Un large consensus existait entre les rapporteurs par rapport aux questions relatives à l’enseignement et à la formation. Une des recommandations qui nous a paru à tous essentielle est la nécessité d’instaurer un droit universel à l’apprentissage qui donnerait à chacun la possibilité de développer ses compétences tout au long de sa vie. Former les jeunes au cours des 20 ou 25 premières années de leur vie ne suffira plus à les équiper correctement pour le reste de leur vie, non seulement en tant que travailleurs, mais aussi en tant que citoyens et acteurs de la société. Il faut donc que nous réfléchissions à la manière dont il convient d’organiser les possibilités d’apprentissage tout au long de la vie afin que chaque travailleur puisse continuellement faire évoluer ses compétences. A cet égard, et comme nous l’a expliqué Kris Degroote, secrétaire adjoint du Conseil central de l’Economie, lors de son audition, le Forem, le VDAB et Actiris doivent bien tenir à jour les modifications dans les profils et aptitudes recherchés afin de permettre un feed-back rapide vers l’enseignement et une bonne collaboration entre les entreprises et les écoles.
Et s’il fallait retenir un dernier pan présenté dans le document ?
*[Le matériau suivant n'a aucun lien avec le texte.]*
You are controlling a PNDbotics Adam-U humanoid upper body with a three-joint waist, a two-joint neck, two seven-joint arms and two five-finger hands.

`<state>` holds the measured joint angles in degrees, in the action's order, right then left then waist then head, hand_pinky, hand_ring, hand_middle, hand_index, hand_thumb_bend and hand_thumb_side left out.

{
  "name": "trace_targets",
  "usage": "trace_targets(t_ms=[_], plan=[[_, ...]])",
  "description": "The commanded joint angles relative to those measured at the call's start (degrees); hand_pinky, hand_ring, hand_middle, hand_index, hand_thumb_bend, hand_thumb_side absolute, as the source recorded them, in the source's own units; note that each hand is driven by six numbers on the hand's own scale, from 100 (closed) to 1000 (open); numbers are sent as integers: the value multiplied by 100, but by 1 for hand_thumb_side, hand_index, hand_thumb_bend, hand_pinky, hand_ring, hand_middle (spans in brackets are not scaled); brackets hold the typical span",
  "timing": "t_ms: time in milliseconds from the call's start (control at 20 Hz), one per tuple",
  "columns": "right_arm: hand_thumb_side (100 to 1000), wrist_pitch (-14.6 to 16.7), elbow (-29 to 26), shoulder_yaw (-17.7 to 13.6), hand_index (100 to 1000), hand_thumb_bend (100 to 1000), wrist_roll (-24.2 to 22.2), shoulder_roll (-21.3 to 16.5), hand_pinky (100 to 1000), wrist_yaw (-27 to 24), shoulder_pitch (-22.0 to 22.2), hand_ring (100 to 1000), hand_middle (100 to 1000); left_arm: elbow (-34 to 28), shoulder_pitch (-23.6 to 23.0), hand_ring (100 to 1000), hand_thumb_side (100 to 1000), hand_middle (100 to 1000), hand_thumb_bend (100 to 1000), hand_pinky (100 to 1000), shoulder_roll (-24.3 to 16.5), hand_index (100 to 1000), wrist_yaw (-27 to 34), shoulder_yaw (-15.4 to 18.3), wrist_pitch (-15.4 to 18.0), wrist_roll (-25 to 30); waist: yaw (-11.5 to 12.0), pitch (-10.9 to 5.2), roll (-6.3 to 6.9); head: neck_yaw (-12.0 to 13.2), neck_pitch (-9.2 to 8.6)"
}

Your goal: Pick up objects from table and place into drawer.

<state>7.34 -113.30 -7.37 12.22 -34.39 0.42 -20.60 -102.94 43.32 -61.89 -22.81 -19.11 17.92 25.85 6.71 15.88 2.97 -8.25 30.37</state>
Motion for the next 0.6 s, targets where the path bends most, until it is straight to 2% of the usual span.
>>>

Ce serait l’importance du rôle des organismes de recherche dans le développement de l’intelligence artificielle ! Car, si nous avons chez nous des chercheurs de renommée mondiale, notre recherche n’a pas la masse critique nécessaire exploiter pleinement les opportunités économiques de la révolution numérique. Nous devons pour cela attirer et retenir suffisamment les talents en intelligence artificielle, faciliter la collaboration entre les différents organismes de recherche et encourager la recherche interdisciplinaire. Le travail que nous avons mené est essentiel et s’inscrit dans un mouvement énergique en faveur du développement de l’intelligence artificielle et du numérique. De nombreuses initiatives sont en effet prises à tout niveau pour tirer parti de cette importante transition dans le respect des valeurs et des intérêts de chacun. Qu’elles soient privées, locales, régionales, fédérales, européennes – toutes ces initiatives visent à faire de l’intelligence artificielle le moteur du progrès technologique, qui constitue, nous en sommes convaincus, une des clés du progrès social.
En conclusion ?
Le rapport approuvé le 29 mars en séance plénière dresse un portrait qui révèle des enjeux importants pour notre société. Nous y avons ajouté de nombreuses pistes d’amélioration via nos recommandations, et je souhaite que notre travail puisse inspirer les gouvernements de notre pays. Je souhaite également que chaque citoyen, quel que soit son statut ou son ambition, aie conscience des énormes opportunités qui s’offrent à nous et qui sont à saisir dans le domaine de la numérisation et des nouvelles technologies, des enjeux qu’ils représentent pour notre société et de l’urgence avec laquelle il faut agir. A cet égard, je suis heureux de voir que les ministres Philippe De Backer et Alexander De Croo ont récemment posé le premier jalon d’une stratégie officielle et ambitieuse pour la Belgique en matière d’intelligence artificielle. J’espère que les prochains gouvernements sauront concrétiser et poursuivre ensemble cette stratégie.